#### Provided data

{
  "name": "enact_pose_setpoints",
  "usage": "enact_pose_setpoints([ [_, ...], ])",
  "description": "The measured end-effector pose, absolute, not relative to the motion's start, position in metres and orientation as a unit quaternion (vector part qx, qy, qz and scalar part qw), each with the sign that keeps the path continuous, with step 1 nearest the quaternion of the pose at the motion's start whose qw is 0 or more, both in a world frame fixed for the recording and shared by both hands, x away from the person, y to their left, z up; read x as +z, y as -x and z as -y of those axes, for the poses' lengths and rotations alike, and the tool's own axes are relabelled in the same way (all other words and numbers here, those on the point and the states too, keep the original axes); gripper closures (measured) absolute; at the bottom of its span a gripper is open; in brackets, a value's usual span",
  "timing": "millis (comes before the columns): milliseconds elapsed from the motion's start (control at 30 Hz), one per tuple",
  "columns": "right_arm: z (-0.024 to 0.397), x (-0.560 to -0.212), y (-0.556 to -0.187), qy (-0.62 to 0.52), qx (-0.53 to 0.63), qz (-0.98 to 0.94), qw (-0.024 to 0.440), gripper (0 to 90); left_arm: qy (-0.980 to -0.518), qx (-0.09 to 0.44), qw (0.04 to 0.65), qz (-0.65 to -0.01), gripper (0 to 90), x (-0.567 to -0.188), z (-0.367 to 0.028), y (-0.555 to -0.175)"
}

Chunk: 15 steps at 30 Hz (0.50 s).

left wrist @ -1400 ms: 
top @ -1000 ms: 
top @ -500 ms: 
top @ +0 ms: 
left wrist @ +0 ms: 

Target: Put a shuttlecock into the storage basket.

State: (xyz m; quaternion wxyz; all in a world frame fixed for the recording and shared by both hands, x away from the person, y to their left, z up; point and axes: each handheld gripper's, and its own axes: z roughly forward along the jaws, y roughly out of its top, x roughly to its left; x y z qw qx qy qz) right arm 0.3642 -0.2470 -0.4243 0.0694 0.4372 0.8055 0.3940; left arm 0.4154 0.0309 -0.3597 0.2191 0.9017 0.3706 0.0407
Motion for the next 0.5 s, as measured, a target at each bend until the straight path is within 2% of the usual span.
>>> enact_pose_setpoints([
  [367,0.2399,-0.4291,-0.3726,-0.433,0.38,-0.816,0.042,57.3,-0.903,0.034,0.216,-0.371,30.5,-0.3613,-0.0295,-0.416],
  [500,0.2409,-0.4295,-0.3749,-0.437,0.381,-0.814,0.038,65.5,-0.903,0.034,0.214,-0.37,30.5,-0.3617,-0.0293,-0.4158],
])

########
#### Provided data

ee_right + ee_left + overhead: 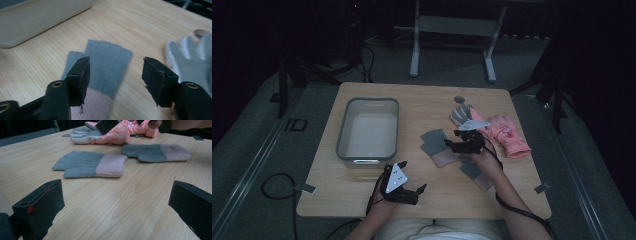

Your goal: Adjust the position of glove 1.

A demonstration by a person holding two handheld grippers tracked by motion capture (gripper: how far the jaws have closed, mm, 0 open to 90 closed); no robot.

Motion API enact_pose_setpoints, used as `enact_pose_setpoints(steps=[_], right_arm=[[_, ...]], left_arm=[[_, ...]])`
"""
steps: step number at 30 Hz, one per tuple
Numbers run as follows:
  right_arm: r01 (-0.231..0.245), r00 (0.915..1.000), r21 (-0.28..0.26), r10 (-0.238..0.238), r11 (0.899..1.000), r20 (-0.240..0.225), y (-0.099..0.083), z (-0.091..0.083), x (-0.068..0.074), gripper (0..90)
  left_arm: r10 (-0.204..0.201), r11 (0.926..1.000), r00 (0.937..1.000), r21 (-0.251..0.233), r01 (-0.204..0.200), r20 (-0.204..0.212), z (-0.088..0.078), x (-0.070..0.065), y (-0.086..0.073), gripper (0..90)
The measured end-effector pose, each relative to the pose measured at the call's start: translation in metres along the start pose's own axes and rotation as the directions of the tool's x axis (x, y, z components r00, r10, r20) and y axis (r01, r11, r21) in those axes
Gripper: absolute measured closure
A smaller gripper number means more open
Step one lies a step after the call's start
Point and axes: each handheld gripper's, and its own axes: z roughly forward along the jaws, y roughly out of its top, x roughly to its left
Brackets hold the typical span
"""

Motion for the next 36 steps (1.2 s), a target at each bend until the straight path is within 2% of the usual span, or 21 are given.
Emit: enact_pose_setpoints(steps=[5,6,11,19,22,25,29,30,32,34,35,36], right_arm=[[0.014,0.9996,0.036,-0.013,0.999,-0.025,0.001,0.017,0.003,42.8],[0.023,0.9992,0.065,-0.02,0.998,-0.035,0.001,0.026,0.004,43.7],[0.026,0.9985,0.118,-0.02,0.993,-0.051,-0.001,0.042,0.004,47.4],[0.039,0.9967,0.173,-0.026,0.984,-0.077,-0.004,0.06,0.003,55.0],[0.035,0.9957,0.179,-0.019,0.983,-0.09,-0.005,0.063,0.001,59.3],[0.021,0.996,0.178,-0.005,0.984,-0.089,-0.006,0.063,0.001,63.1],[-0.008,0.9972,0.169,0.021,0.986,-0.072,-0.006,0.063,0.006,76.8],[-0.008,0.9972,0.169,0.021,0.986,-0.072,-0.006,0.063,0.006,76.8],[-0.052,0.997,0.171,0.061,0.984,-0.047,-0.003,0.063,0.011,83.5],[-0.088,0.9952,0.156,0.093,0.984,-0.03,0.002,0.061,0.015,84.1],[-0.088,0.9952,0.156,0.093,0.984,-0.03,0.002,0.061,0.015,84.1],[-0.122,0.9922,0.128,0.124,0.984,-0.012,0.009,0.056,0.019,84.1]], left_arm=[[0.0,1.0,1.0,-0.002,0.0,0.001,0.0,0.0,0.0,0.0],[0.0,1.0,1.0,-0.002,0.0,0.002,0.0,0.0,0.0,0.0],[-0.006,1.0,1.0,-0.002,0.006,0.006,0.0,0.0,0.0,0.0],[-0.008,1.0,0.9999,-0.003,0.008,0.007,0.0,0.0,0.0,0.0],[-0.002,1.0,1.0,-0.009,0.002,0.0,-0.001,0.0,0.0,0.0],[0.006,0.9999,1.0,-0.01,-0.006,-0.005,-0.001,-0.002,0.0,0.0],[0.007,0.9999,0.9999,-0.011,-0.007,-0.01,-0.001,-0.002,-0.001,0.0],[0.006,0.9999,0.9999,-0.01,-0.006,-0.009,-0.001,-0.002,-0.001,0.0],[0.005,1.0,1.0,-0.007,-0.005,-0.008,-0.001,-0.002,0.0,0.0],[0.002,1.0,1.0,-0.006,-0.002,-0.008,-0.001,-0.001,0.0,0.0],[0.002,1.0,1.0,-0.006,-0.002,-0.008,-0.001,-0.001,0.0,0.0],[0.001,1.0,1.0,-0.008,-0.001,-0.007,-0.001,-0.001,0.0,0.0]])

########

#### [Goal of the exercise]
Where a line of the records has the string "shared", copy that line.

#### [Solution for this exercise]
  "description": "The measured end-effector pose, absolute, not relative to the motion's start, position in metres and orientation as a unit quaternion (vector part qx, qy, qz and scalar part qw), each with the sign that keeps the path continuous, with step 1 nearest the quaternion of the pose at the motion's start whose qw is 0 or more, both in a world frame fixed for the recording and shared by both hands, x away from the person, y to their left, z up; read x as +z, y as -x and z as -y of those axes, for the poses' lengths and rotations alike, and the tool's own axes are relabelled in the same way (all other words and numbers here, those on the point and the states too, keep the original axes); gripper closures (measured) absolute; at the bottom of its span a gripper is open; in brackets, a value's usual span",
State: (xyz m; quaternion wxyz; all in a world frame fixed for the recording and shared by both hands, x away from the person, y to their left, z up; point and axes: each handheld gripper's, and its own axes: z roughly forward along the jaws, y roughly out of its top, x roughly to its left; x y z qw qx qy qz) right arm 0.3642 -0.2470 -0.4243 0.0694 0.4372 0.8055 0.3940; left arm 0.4154 0.0309 -0.3597 0.2191 0.9017 0.3706 0.0407

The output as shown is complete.